1. Field of the Invention
The invention is directed to a position sensor, particularly a rotary position sensor, with or without integrated signal-conditioning electronics.
2. Description of Related Art
Rotary position sensors are instrumental in the control of rotary motion. The sensors are used for position feedback and position information.
Sensor resolution, accuracy, cost, and size are key specifications in choosing a rotary sensor. There are several different types of rotary position sensors in general use. These include, but are not limited to, resolvers, encoders (optical and magnetic), Hall-effect sensors and potentiometers.
Resolvers have several disadvantages. They are bulky, difficult to manufacture, and relatively expensive for precision units, namely, over $500.
The main disadvantage of encoders is that they provide only discrete position information. In other words, encoders output position information only in terms of discrete positions, steps, or pulses per revolution (PPR), and the relative spacing among the positions, steps, or PPR determines the resolution of an encoder. Low-resolution encoders can be relatively inexpensive, namely, approximately $50, but highly accurate and absolute encoders can be very expensive. Some laser encoders offer high accuracy and resolution, but at a cost of several thousand dollars.
Hall-effect devices are relatively inexpensive, but they are not very accurate in a linear mode. Hall devices also are affected by fluctuating magnetic fields and require a fixed air gap.

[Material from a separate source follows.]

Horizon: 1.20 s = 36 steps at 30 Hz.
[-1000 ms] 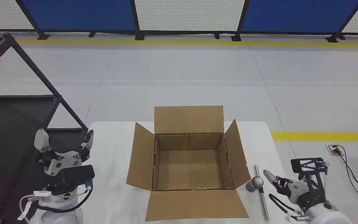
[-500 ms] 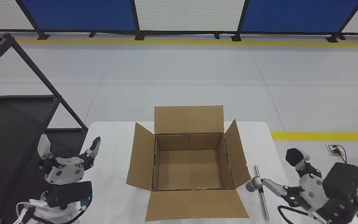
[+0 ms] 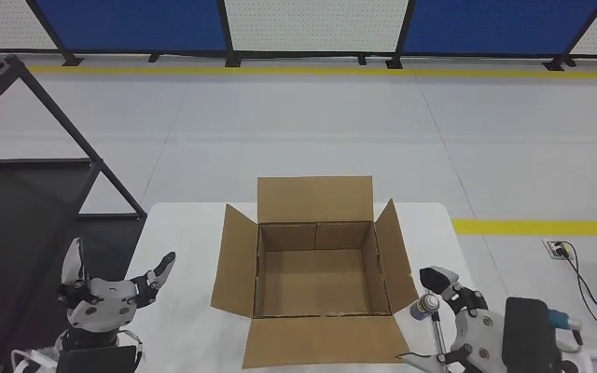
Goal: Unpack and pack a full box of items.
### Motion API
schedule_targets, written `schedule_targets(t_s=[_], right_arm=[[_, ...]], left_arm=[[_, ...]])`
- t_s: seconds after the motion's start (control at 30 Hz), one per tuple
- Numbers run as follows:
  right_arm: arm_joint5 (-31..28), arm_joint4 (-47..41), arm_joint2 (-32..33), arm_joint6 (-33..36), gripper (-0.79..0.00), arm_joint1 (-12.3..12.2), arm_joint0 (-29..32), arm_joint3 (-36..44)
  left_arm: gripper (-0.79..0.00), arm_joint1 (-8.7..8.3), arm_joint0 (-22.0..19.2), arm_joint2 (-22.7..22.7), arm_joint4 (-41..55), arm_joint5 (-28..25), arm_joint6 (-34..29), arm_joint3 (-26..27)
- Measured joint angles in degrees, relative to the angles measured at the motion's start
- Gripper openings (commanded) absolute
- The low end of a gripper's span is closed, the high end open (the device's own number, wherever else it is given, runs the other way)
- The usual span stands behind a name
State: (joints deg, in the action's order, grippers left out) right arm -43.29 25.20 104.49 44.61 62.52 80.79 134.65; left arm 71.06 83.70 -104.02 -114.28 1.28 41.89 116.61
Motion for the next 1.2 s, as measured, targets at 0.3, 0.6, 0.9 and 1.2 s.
schedule_targets(t_s=[0.3,0.6,0.9,1.2], right_arm=[[0.57,0.18,0.05,-0.46,0.0,0.02,0.22,-0.44],[-3.96,8.06,6.87,-6.25,0.0,-0.38,5.62,-8.49],[-8.12,19.19,12.0,-15.49,0.0,-0.35,11.33,-21.12],[-5.22,25.45,5.75,-13.28,0.0,-0.54,9.6,-27.92]], left_arm=[[0.0,0.08,-0.14,0.14,0.69,0.67,-1.15,0.04],[0.0,0.0,-1.31,-2.57,4.44,2.96,-5.44,-0.7],[0.0,-0.3,-4.12,-1.63,4.96,0.91,-8.91,-1.69],[0.0,-0.35,-4.36,-1.42,4.62,0.69,-9.06,-1.65]])
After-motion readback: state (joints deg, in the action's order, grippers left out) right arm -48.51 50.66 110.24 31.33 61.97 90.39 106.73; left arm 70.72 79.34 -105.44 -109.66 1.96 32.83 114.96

Potentiometers are relatively inexpensive. However, they are electrically noisy.
Each of these sensors also requires external electronics to signal-condition the raw sensor output. These sensors thus have a disadvantage in that the external electronics are not incorporated inside the sensor housing.

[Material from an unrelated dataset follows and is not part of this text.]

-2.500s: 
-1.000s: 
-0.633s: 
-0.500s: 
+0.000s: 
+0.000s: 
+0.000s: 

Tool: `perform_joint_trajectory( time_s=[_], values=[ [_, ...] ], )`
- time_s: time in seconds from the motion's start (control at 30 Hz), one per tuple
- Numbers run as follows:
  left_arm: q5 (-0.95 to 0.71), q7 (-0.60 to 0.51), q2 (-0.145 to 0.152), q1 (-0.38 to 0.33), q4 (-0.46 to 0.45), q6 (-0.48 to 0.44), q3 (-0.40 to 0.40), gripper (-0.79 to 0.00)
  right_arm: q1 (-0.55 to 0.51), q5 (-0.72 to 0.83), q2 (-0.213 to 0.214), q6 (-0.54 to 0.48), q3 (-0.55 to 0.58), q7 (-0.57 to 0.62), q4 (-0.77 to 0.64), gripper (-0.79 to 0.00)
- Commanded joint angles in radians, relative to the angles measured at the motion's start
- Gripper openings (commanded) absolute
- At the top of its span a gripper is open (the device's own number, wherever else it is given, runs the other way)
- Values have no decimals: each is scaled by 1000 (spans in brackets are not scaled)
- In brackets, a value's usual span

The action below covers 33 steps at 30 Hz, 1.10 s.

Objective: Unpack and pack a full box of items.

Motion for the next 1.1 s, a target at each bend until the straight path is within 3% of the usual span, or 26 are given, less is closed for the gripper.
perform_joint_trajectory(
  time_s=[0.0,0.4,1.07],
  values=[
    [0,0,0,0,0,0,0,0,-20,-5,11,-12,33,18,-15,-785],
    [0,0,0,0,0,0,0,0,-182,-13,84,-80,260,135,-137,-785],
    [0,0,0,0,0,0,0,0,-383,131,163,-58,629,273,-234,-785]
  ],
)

Integrating the electronics would require another manufacturing procedure, increase device cost and make the sensors larger and more bulky. In some cases, such as for Hall-effect sensors, including the signal conditioning electronics would possibly more than double the size of the original sensor. There would also be the problem of interference between the signal-conditioning electronics and other components of the sensor.
U.S. Pat. No. 6,246,228, entitled Non-contact Linear Actuator Position Sensor and Controller Insensitive to Air Gap Between Armature and Magnetic Bracket, whose disclosure is incorporated by reference in its entirety into the present disclosure, teaches a position sensor or controller that generates a response signal in existing armature windings of an actuator and detects the response signal to determine the position of the armature. To generate the response signal, the actuator includes a sensor excitation winding near the armature. Two sensor excitation windings can be provided, above and below the armature, to cancel out z components and thus allow for a variable gap. The sensor excitation winding or windings are supplied with an excitation signal to induce the response signal in the armature windings. The response signal is derived by differentially amplifying and frequency filtering a raw output of the armature windings. The response signal is demodulated to determine position. If a position controller rather than a mere sensor is desired, the position signal can be buffered, PID compensated, amplified, and fed back to the armature windings.
U.S. Pat. No. 6,104,328, filed on Nov. 27, 1998 entitled Resolver to 360E Linear Analog Converter and Method, is also incorporated herein in its entirety.